### WHAT YOU NEED TO DO
Skipping all pictures, set down the lines of the listing from the first through the one with "gripper left finger</item>?".
+===+
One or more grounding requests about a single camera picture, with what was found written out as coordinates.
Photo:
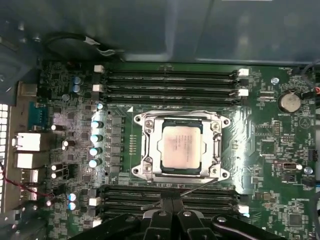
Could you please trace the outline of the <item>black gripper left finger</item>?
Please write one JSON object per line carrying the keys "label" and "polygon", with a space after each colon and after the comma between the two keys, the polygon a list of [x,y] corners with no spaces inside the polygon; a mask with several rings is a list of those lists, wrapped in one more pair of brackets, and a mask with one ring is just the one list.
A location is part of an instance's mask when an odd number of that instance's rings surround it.
{"label": "black gripper left finger", "polygon": [[160,194],[161,209],[151,218],[123,214],[93,228],[94,240],[170,240],[173,222],[173,192]]}

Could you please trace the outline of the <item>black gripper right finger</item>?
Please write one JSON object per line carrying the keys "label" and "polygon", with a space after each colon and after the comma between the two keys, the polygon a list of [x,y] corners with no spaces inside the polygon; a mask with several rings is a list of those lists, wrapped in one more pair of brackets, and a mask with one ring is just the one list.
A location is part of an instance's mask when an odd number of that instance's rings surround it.
{"label": "black gripper right finger", "polygon": [[179,192],[172,194],[172,206],[184,235],[184,240],[284,240],[285,237],[268,232],[227,214],[218,214],[207,223],[184,208]]}

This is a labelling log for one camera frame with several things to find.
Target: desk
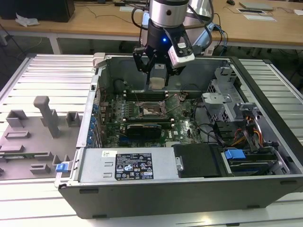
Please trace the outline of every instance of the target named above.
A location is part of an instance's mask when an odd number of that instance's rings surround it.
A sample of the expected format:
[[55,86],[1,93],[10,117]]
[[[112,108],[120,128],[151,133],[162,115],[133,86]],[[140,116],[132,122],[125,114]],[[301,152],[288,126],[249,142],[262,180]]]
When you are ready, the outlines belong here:
[[[268,1],[268,0],[241,0],[263,2],[272,7],[283,7],[287,9],[303,9],[302,3]],[[230,6],[225,0],[213,0],[214,10],[221,17],[223,30],[228,33],[228,46],[245,46],[260,48],[279,49],[303,49],[303,16],[287,13],[283,9],[273,11],[273,18],[277,22],[248,20],[242,14],[234,14],[224,6],[228,6],[236,12],[236,8],[242,8],[239,0],[236,5]],[[89,11],[88,8],[76,3],[75,13],[68,23],[56,23],[51,21],[40,21],[40,25],[23,27],[14,20],[2,20],[0,23],[11,35],[42,36],[50,39],[53,52],[60,54],[60,46],[57,38],[77,39],[101,39],[101,40],[127,40],[137,41],[140,29],[131,23],[113,17],[98,17]],[[88,6],[96,15],[116,15],[127,21],[131,21],[130,12],[121,12],[119,7],[109,6]],[[142,13],[135,13],[135,21],[142,20]],[[214,22],[219,23],[217,16]],[[213,32],[212,47],[220,40],[219,32]]]
[[[49,38],[54,54],[62,53],[58,38],[138,41],[140,29],[131,23],[131,12],[120,11],[120,7],[115,7],[113,4],[88,5],[87,7],[97,16],[107,15],[95,18],[95,15],[84,6],[85,4],[75,5],[75,12],[68,23],[39,21],[40,25],[29,27],[23,27],[14,20],[0,19],[0,23],[10,35]],[[134,19],[137,23],[142,21],[142,13],[135,13]],[[0,36],[5,34],[5,31],[0,30]]]
[[[266,3],[273,8],[283,7],[286,9],[303,9],[303,3],[268,1],[268,0],[241,0],[241,2]],[[283,9],[272,11],[273,18],[277,22],[248,20],[236,8],[243,8],[239,5],[239,0],[235,0],[235,5],[231,6],[224,0],[214,0],[214,10],[220,15],[222,29],[228,33],[228,46],[245,46],[259,48],[279,48],[279,49],[303,49],[303,16],[287,13]],[[215,15],[214,22],[219,24]],[[220,33],[213,32],[213,40],[220,40]]]

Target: power supply label
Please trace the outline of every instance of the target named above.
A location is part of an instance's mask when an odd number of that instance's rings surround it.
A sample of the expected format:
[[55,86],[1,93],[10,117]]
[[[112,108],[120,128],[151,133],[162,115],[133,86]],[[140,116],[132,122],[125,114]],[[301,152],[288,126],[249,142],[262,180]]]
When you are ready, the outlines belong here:
[[116,154],[115,179],[153,179],[152,154]]

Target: motherboard
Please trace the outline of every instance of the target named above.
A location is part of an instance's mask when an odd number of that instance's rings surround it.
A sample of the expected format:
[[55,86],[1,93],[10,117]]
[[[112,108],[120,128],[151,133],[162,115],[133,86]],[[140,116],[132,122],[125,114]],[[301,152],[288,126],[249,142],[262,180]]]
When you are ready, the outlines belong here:
[[202,143],[193,114],[196,98],[187,93],[101,91],[98,128],[103,148],[171,147]]

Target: computer case
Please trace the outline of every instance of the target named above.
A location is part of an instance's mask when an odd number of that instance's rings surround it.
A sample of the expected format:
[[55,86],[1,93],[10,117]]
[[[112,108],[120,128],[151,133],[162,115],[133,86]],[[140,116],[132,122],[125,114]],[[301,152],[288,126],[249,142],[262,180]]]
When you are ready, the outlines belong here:
[[26,18],[68,22],[75,11],[73,0],[0,0],[2,19]]

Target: laptop
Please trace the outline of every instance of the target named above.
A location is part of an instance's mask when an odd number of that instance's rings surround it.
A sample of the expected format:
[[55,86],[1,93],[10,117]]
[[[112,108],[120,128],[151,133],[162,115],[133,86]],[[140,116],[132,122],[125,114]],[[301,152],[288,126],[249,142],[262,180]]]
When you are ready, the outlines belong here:
[[264,3],[255,3],[255,2],[239,2],[241,6],[246,9],[261,9],[267,11],[273,11],[274,8]]

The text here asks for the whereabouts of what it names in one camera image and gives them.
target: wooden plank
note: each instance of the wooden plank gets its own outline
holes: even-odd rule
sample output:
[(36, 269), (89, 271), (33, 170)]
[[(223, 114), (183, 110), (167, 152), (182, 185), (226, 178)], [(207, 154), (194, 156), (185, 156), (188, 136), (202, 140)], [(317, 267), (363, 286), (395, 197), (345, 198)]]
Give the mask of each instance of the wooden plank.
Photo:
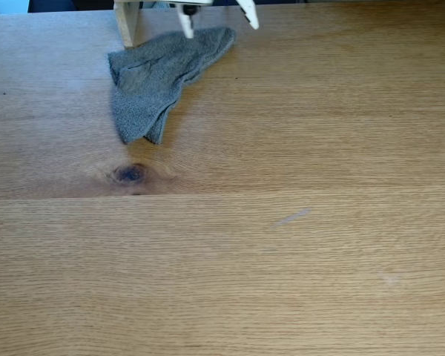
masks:
[(113, 11), (116, 14), (120, 36), (126, 48), (133, 47), (136, 21), (139, 16), (139, 2), (116, 2)]
[(0, 202), (0, 356), (116, 353), (445, 356), (445, 186)]
[[(0, 16), (0, 200), (445, 184), (445, 1), (259, 14), (255, 31), (205, 9), (199, 26), (239, 38), (185, 89), (159, 147), (115, 134), (112, 12)], [(141, 17), (137, 42), (179, 28), (172, 9)], [(109, 181), (131, 164), (151, 178)]]

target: gray rag
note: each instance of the gray rag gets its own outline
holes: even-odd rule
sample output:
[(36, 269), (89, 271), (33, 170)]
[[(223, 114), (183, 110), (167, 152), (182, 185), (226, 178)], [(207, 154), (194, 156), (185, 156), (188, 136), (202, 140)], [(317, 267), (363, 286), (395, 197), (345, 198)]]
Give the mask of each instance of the gray rag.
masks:
[(234, 30), (215, 27), (195, 31), (193, 39), (174, 32), (133, 50), (109, 53), (116, 84), (113, 112), (122, 140), (145, 137), (161, 143), (168, 113), (183, 86), (197, 81), (235, 39)]

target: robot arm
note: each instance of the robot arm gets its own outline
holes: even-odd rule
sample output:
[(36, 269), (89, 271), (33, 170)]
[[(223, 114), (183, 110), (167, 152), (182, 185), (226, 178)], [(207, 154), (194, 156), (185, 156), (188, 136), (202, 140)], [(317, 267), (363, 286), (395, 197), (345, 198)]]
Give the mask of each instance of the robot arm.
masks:
[[(194, 36), (194, 24), (192, 16), (198, 12), (202, 5), (211, 5), (213, 0), (195, 0), (192, 3), (183, 3), (173, 1), (177, 7), (179, 23), (183, 29), (186, 38), (192, 39)], [(259, 28), (259, 19), (255, 10), (254, 0), (237, 0), (240, 8), (244, 12), (245, 18), (255, 30)]]

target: scratch mark
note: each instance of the scratch mark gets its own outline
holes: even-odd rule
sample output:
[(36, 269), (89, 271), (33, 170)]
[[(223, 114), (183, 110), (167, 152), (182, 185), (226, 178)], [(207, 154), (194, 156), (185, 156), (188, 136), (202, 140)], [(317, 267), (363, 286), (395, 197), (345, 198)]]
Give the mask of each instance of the scratch mark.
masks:
[(310, 212), (310, 209), (303, 209), (303, 210), (297, 212), (296, 214), (293, 214), (293, 215), (279, 221), (277, 224), (273, 225), (272, 228), (278, 228), (279, 226), (285, 225), (286, 223), (289, 223), (292, 220), (297, 219), (298, 217), (303, 217), (303, 216), (307, 215), (309, 212)]
[(399, 282), (399, 278), (396, 276), (389, 276), (383, 272), (379, 273), (379, 276), (384, 280), (384, 282), (389, 286), (393, 287)]

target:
+===+
### RESULT OF THIS EXERCISE
One or more grounding requests about a single camera picture, with what was found written out as coordinates.
Photo:
Could you please trace the outline of the <item>black gripper left finger</item>?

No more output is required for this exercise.